$200,000 is the New Poor in the Tax Audit World
When it comes to tax audits, it’s a given that big fish means more money for the IRS. That is, digging into the finances of wealthy taxpayers ends up being more worth the time of the agency’s audit teams. But a recent report on audits from TIGTA, the Treasury Inspector General for Tax Administration, suggests that it’s time to start fishing for even bigger trout when it comes to high-income audits.
That’s because right now a taxpayer has to be making at least $200,000 to enter the pool for high-income tax auditing. When you do the math, which TIGTA did, that’s not enough. TIGTA’s Nov. 20 report found that the IRS can reel in about $605/hour for audits on people who make from $200,000 to $399,999. But audits on people making $600,000 to $799,000 bring in $1058/hour – almost double. The problem is that the IRS dedicates about half of its resources to the so-called poorer wealthy taxpayers, instead of the spending more time on the crowd that results in more money.
Financial holdings aren’t cut and dry when you get up into higher income tax brackets. Amidst all of the complexities that come with lots of moola, the risk that the taxpayers aren’t playing by the book increases. TIGTA recommends that the IRS focus on these folks to maximize return on audit resources. The easiest way to do this is to raise the $200,000 high-income audit line. The IRS is open to making this change, but only after it conducts its own analysis of what resources are going towards which taxpayer income levels. The agency pointed out that productivity alone shouldn’t determine resource allocation.

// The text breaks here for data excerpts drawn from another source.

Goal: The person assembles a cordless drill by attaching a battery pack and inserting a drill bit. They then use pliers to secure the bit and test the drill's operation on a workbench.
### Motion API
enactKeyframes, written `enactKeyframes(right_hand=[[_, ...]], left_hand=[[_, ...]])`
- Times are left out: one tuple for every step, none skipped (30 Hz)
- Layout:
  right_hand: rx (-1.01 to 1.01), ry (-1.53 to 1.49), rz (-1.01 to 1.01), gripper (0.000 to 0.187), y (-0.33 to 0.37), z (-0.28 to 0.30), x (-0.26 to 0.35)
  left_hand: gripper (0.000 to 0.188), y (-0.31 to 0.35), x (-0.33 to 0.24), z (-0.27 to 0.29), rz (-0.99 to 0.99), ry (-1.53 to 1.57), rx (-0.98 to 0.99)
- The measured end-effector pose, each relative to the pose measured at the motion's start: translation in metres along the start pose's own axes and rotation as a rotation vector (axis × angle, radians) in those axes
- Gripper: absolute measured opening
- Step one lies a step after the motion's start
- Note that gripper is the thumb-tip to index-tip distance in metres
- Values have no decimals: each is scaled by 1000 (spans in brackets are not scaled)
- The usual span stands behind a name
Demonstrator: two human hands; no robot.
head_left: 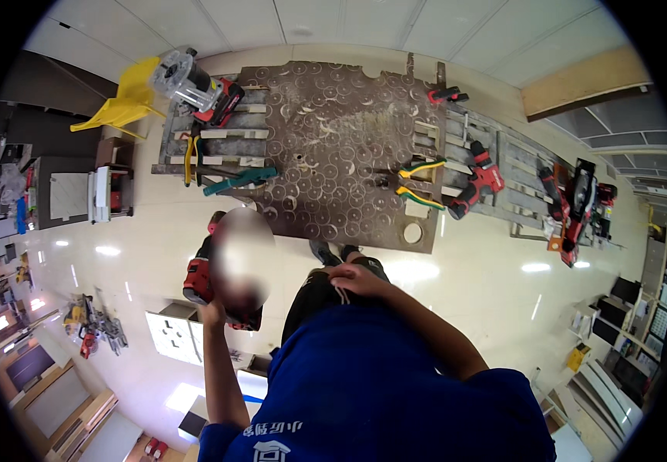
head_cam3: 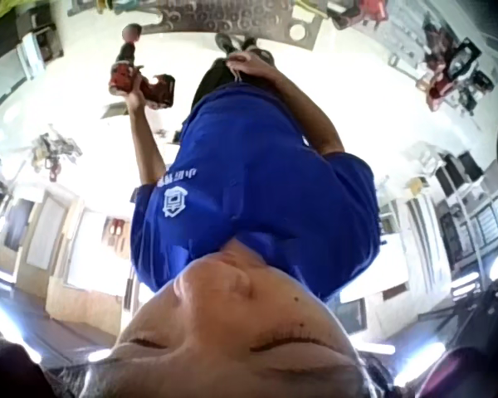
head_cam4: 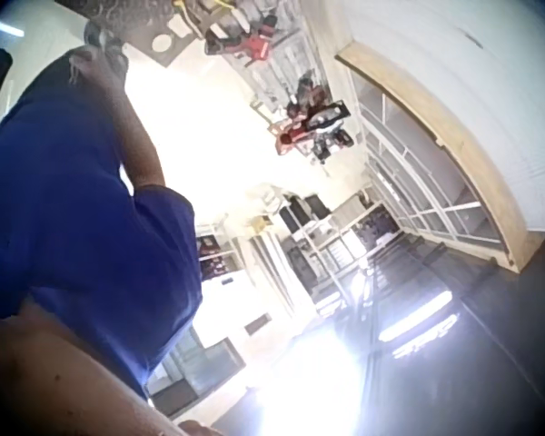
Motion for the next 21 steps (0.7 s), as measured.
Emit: enactKeyframes(right_hand=[[16,-23,83,39,-19,-3,-2],[19,-66,156,41,-37,-19,-6],[90,35,14,44,-60,-31,-35],[18,-113,87,46,-78,-43,-26],[-87,-413,-51,45,-94,-57,-18],[-199,-706,-191,45,-107,-69,-9],[-292,-801,-169,40,-120,-77,6],[-386,-897,-148,37,-132,-84,15],[-467,-906,-61,38,-144,-84,18],[-515,-951,-56,39,-150,-85,18],[-570,-989,-52,40,-151,-82,22],[-618,-1018,-54,41,-151,-80,20],[-678,-1021,-9,45,-152,-81,20],[-696,-1020,1,45,-151,-87,15],[-708,-1019,18,46,-156,-87,13],[-719,-1018,35,47,-160,-86,11],[-746,-1042,40,46,-163,-86,11],[-761,-1040,46,45,-165,-88,12],[-774,-1038,52,44,-166,-90,13],[-799,-1034,62,44,-165,-89,13],[-802,-1034,66,42,-164,-88,14]], left_hand=[[26,-5,-6,-3,-47,-70,-11],[25,-4,-8,2,-77,-157,-11],[24,-8,-10,0,-54,-163,-7],[24,-8,-8,2,-26,-169,-15],[23,-6,-7,5,4,-176,-28],[23,-5,-23,-8,2,-143,20],[22,-6,-26,-10,22,-155,37],[22,-12,-22,-5,-2,-231,33],[22,-20,-16,-3,-21,-291,28],[22,-26,-11,2,-55,-327,45],[22,-27,-16,-1,-85,-350,82],[23,-23,-29,-6,-90,-336,124],[23,-20,-41,-13,-98,-321,164],[25,-7,-60,-21,-1,-210,203],[26,-10,-63,-21,-66,-277,218],[28,-11,-65,-19,-132,-343,231],[29,-13,-67,-17,-200,-414,248],[28,-18,-58,-10,-140,-418,252],[28,-19,-57,-5,-211,-507,237],[27,-22,-59,-8,-284,-592,233],[26,-24,-61,-10,-289,-596,229]])
Point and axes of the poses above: each hand's wrist, its own y-axis away from the middle knuckle, its own z-axis out of the back of the hand, x = y × z, the point moved 4 cm from there along -y, towards the middle knuckle, and after that the axes turned 15 degrees about z, right-handed, at the moved point
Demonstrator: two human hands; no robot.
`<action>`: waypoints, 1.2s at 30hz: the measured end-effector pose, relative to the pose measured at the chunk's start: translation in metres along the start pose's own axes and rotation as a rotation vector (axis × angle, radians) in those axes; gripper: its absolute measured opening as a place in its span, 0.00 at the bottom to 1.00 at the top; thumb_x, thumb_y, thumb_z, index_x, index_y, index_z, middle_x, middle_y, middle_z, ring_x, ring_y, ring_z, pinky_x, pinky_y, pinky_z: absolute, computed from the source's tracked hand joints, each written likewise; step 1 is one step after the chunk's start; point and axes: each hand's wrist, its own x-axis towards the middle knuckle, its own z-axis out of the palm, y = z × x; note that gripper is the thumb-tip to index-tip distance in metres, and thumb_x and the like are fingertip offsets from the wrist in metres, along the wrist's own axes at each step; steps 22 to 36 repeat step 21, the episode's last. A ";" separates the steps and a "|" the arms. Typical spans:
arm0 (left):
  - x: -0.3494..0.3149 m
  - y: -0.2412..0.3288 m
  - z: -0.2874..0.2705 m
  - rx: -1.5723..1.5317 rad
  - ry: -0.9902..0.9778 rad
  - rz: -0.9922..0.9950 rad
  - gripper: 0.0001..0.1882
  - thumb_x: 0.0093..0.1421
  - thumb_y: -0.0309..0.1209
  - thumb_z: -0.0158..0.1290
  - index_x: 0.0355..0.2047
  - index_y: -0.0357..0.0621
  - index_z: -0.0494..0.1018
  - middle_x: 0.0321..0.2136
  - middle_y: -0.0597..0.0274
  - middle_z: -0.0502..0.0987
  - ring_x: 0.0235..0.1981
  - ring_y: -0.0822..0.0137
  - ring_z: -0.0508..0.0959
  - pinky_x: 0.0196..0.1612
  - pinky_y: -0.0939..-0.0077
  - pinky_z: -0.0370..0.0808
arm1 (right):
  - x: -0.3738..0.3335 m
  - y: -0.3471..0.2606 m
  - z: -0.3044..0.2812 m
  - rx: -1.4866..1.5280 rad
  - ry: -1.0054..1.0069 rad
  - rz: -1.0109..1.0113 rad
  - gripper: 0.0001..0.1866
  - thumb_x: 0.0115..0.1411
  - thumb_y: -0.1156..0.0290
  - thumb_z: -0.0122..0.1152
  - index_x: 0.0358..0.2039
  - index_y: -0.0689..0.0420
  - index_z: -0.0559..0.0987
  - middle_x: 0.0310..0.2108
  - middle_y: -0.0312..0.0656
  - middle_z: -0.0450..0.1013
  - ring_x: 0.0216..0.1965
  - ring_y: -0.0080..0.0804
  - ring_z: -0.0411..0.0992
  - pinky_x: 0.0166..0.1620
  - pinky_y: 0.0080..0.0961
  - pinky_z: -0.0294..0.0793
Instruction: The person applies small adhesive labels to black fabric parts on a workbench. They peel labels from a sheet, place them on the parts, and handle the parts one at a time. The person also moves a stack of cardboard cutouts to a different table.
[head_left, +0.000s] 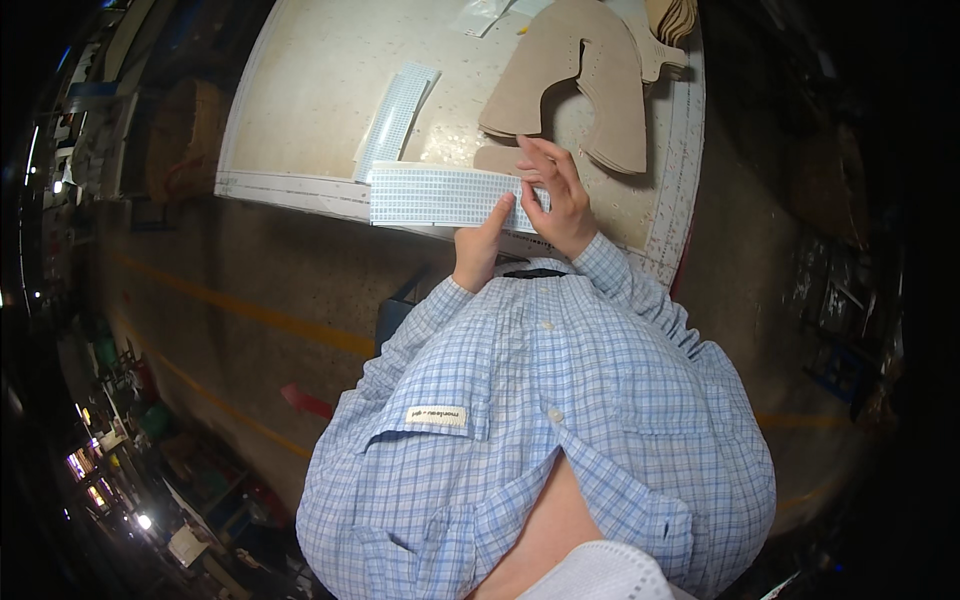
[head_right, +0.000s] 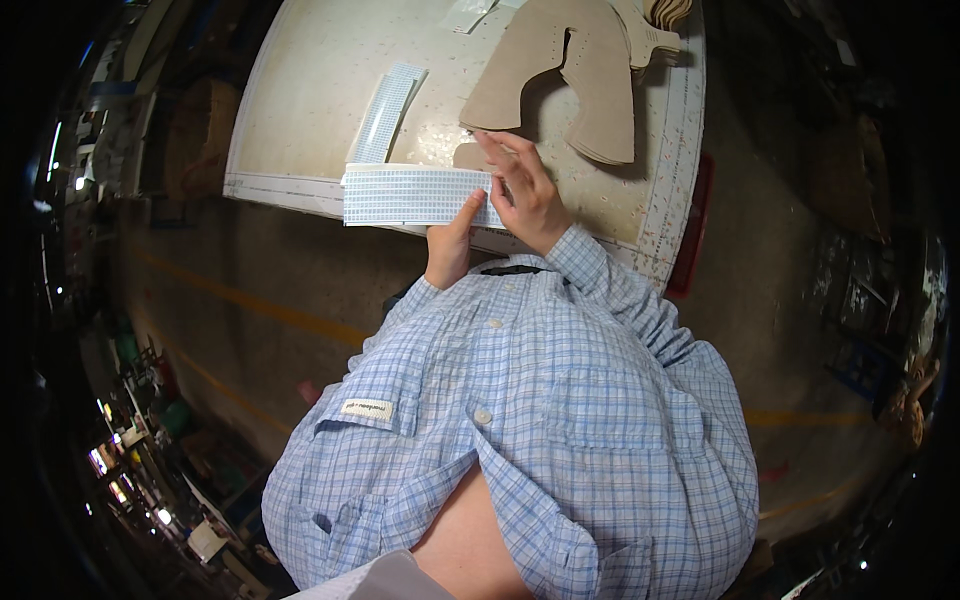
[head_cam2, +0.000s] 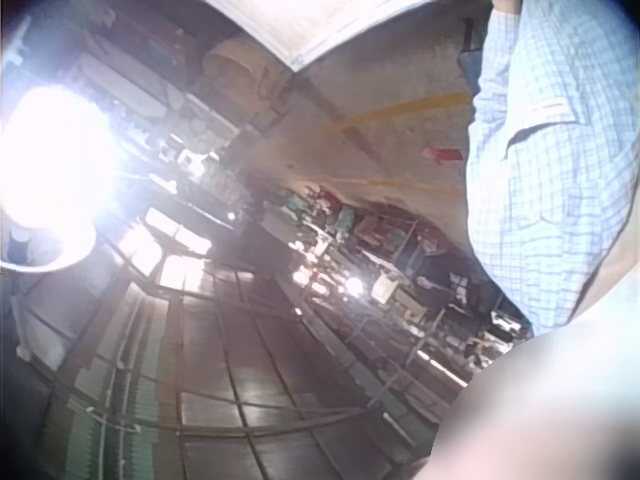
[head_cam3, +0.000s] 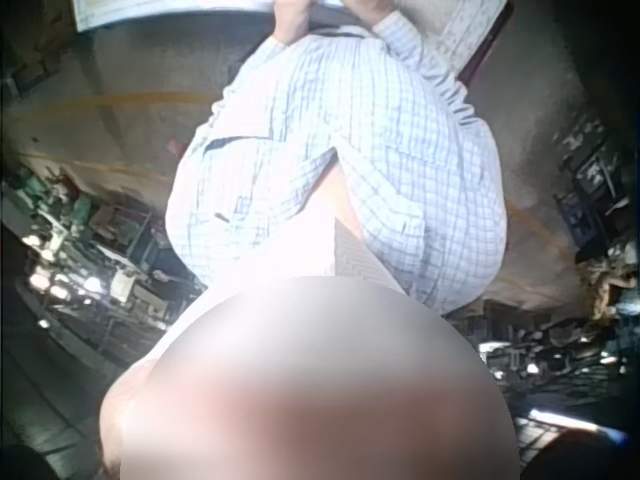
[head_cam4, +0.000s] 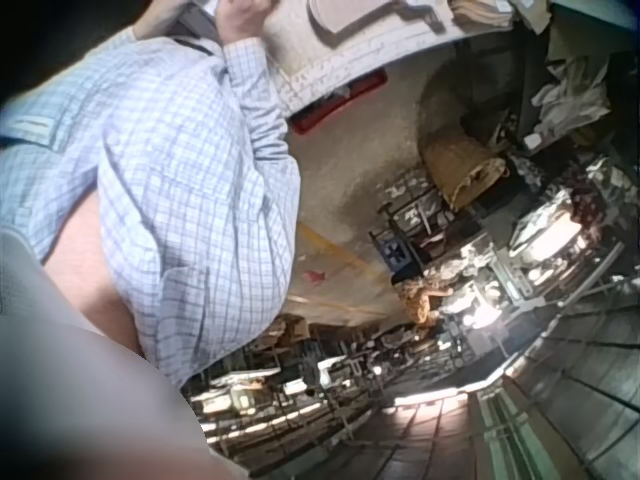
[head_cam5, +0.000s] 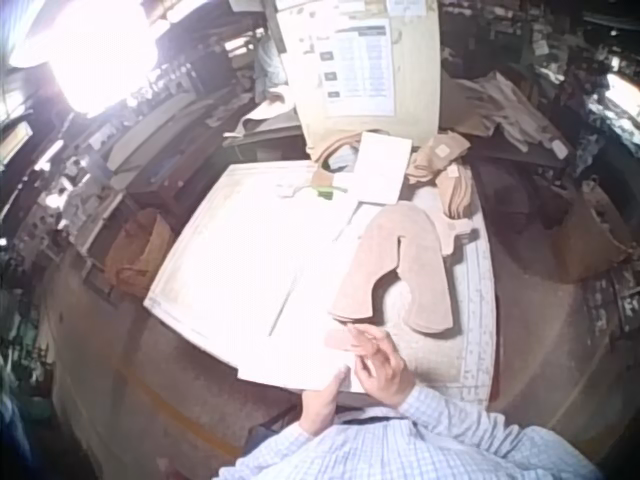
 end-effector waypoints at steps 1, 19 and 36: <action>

This is a good point, since while raising the audit income threshold could mean the most bucks at the end of the day for the IRS, it could also encourage the “too-poor” wealthy taxpayers to be a little less careful on their returns if they know the high-income audit spotlight is focused elsewhere. Ultimately, the IRS will need to find a nice balance between where they put resources, what they get out of them, and how to keep taxpayers sticking to the straight and narrow.